Une consommation en forte hausse
La CIE explique que la période de forte chaleur entraîne une augmentation significative de la demande, notamment en soirée, en raison de l’usage intensif des climatiseurs et autres appareils énergivores. Ces pics de consommation exercent une pression sur des postes électriques dimensionnés pour des capacités précises.
Lorsque ces seuils sont temporairement dépassés, des mécanismes de protection se déclenchent afin de préserver les équipements, provoquant des interruptions ponctuelles.
À l’échelle nationale, la capacité de production demeure suffisante, assure la compagnie. Les perturbations seraient principalement localisées dans des zones urbaines densément peuplées ou en expansion rapide.

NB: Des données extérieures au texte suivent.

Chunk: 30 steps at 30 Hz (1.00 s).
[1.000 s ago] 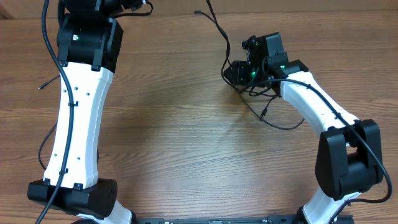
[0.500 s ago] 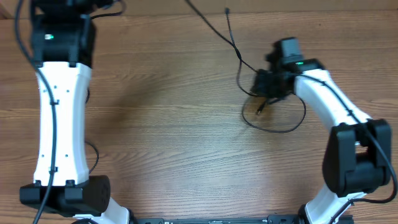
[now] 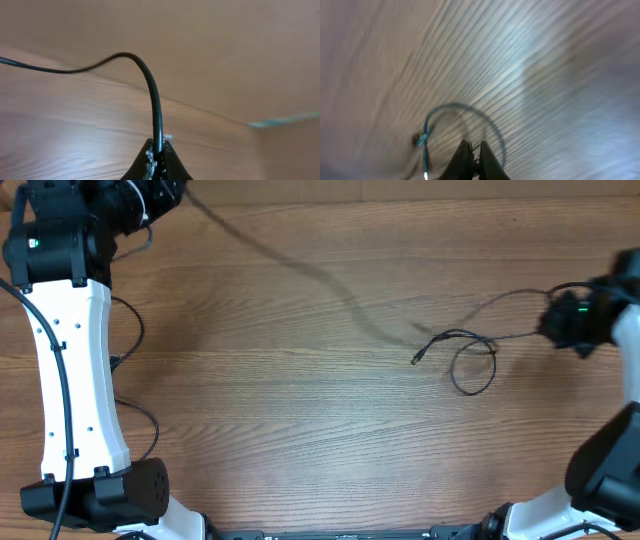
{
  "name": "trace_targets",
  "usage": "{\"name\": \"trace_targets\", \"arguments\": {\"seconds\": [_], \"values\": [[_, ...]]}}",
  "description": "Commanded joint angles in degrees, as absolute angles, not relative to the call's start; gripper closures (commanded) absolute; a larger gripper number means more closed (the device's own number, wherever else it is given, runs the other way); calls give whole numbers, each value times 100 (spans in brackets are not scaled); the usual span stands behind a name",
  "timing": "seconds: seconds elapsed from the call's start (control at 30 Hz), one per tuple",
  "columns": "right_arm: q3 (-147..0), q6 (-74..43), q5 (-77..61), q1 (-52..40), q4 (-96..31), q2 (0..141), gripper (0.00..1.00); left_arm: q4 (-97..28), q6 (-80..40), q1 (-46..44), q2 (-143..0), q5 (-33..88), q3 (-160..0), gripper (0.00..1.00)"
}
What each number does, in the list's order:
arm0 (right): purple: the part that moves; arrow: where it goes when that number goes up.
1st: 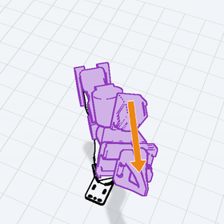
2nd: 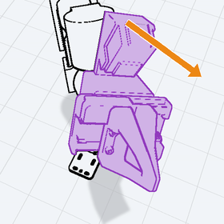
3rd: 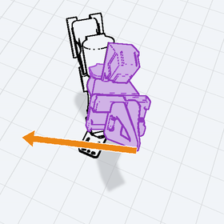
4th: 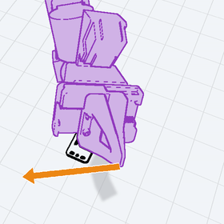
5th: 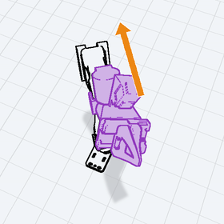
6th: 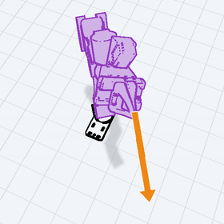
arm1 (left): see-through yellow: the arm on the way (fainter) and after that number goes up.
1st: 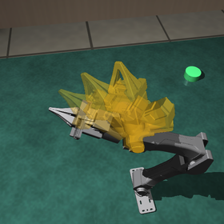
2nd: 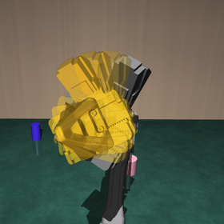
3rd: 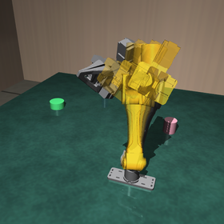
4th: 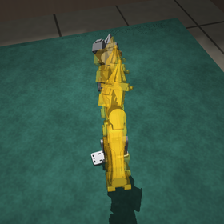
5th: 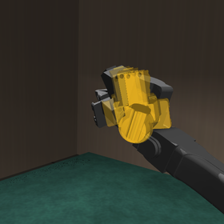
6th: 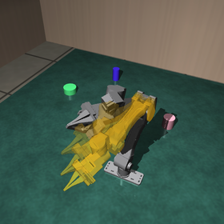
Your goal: Untangle cables
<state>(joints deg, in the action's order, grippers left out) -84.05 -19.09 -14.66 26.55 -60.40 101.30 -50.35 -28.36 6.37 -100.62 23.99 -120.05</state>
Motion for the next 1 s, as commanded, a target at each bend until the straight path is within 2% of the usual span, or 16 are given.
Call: {"name": "trace_targets", "arguments": {"seconds": [0.0,0.2,0.37,0.53,0.8,0.97], "values": [[-8923,-2078,-1557,3284,-6187,9977,96,-5334,-2073,646,-9961,528,-12092,96],[-9157,-2126,-1955,3835,-6278,9977,96,-5680,-1592,635,-9961,-178,-12092,96],[-9157,-2436,-1313,3833,-6447,9977,96,-5669,-1372,620,-9911,-329,-12095,96],[-9150,-2792,-703,3833,-6549,9998,96,-5365,-1374,718,-9461,-941,-12095,96],[-9144,-2834,-648,3833,-6615,10208,96,-4768,-1367,1092,-8646,-2383,-12095,96],[-9109,-2781,-871,3826,-6632,10304,96,-4792,-1022,1500,-8484,-2279,-12095,96]]}}
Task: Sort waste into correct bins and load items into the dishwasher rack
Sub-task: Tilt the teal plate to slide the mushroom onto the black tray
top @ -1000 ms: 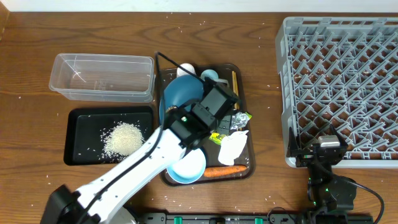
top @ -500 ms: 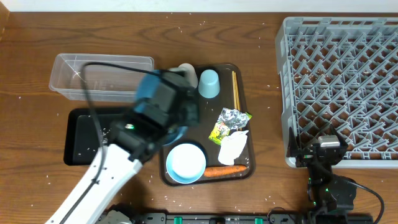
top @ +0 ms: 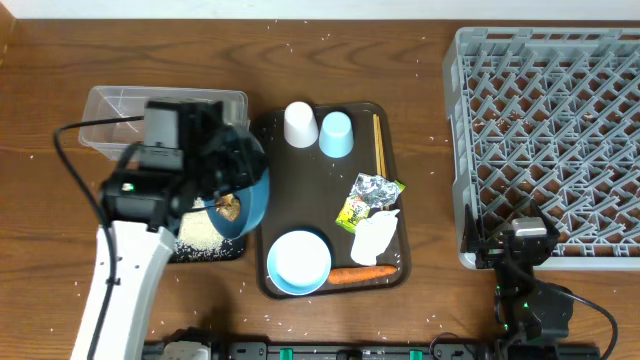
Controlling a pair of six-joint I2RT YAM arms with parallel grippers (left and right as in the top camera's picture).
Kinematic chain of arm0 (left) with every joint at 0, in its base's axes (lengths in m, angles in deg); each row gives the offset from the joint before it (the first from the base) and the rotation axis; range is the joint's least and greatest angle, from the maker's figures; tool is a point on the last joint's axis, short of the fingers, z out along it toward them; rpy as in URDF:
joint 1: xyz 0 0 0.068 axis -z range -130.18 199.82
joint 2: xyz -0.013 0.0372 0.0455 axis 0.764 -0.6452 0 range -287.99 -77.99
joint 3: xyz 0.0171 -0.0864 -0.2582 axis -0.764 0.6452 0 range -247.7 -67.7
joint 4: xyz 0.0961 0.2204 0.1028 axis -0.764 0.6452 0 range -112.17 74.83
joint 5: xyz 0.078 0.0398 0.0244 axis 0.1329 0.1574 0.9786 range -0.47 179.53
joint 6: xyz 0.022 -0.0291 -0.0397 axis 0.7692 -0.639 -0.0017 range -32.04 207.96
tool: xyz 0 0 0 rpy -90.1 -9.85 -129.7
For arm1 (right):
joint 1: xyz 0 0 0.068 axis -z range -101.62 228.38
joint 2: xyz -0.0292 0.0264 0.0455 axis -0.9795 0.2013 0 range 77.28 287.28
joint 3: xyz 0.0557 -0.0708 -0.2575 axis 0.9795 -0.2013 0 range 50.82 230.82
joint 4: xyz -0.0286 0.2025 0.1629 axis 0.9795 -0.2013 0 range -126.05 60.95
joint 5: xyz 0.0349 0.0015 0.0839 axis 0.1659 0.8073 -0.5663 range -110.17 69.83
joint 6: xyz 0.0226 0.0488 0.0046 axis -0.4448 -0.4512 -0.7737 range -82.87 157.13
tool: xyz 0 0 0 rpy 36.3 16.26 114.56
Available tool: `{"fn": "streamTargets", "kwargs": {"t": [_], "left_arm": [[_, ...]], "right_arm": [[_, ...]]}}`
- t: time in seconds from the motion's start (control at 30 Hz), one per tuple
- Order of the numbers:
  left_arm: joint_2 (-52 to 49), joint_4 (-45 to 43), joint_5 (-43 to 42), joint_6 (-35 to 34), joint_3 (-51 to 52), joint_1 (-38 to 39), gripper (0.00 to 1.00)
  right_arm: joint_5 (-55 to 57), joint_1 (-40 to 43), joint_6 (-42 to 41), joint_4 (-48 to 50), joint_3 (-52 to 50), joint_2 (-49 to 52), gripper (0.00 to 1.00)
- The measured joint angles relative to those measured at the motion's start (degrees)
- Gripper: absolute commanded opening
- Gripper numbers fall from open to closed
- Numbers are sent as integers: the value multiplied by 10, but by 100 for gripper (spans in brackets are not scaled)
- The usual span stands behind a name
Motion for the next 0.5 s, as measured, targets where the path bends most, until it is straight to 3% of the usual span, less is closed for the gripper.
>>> {"fn": "streamTargets", "kwargs": {"t": [0.5], "left_arm": [[0,83,-220,97,0,-214,6]], "right_arm": [[0,0,0,0,0,0,99]]}}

Des incidents techniques liés à la surcharge
Dans certains quartiers comme Abatta, des mesures ont révélé que des transformateurs approchaient leur seuil critique. La CIE indique avoir installé un poste préfabriqué supplémentaire en collaboration avec Côte d’Ivoire Énergies afin de soulager les équipements existants.
Des départs basse tension sont également créés pour mieux répartir la charge. En parallèle, les équipes techniques ont été renforcées sur le terrain pour accélérer les interventions.
Réseau haute tension sous surveillance
La forte chaleur fragilise aussi certains équipements du réseau interconnecté haute tension, notamment les isolateurs. La CIE a entamé leur remplacement progressif par des modèles synthétiques plus résistants afin de prévenir les déclenchements intempestifs.
Modernisation et communication
La compagnie affirme poursuivre la modernisation du réseau avec l’installation de capteurs intelligents permettant une surveillance en temps réel. Elle distingue par ailleurs les coupures programmées pour maintenance — annoncées à l’avance — des incidents imprévus liés aux surcharges ponctuelles.
Une situation conjoncturelle
En conclusion, la CIE estime que les perturbations actuelles relèvent davantage d’un stress saisonnier localisé que d’une crise énergétique nationale. Le défi majeur reste l’adaptation continue des infrastructures à la croissance rapide de la demande dans une métropole en pleine expansion comme Abidjan.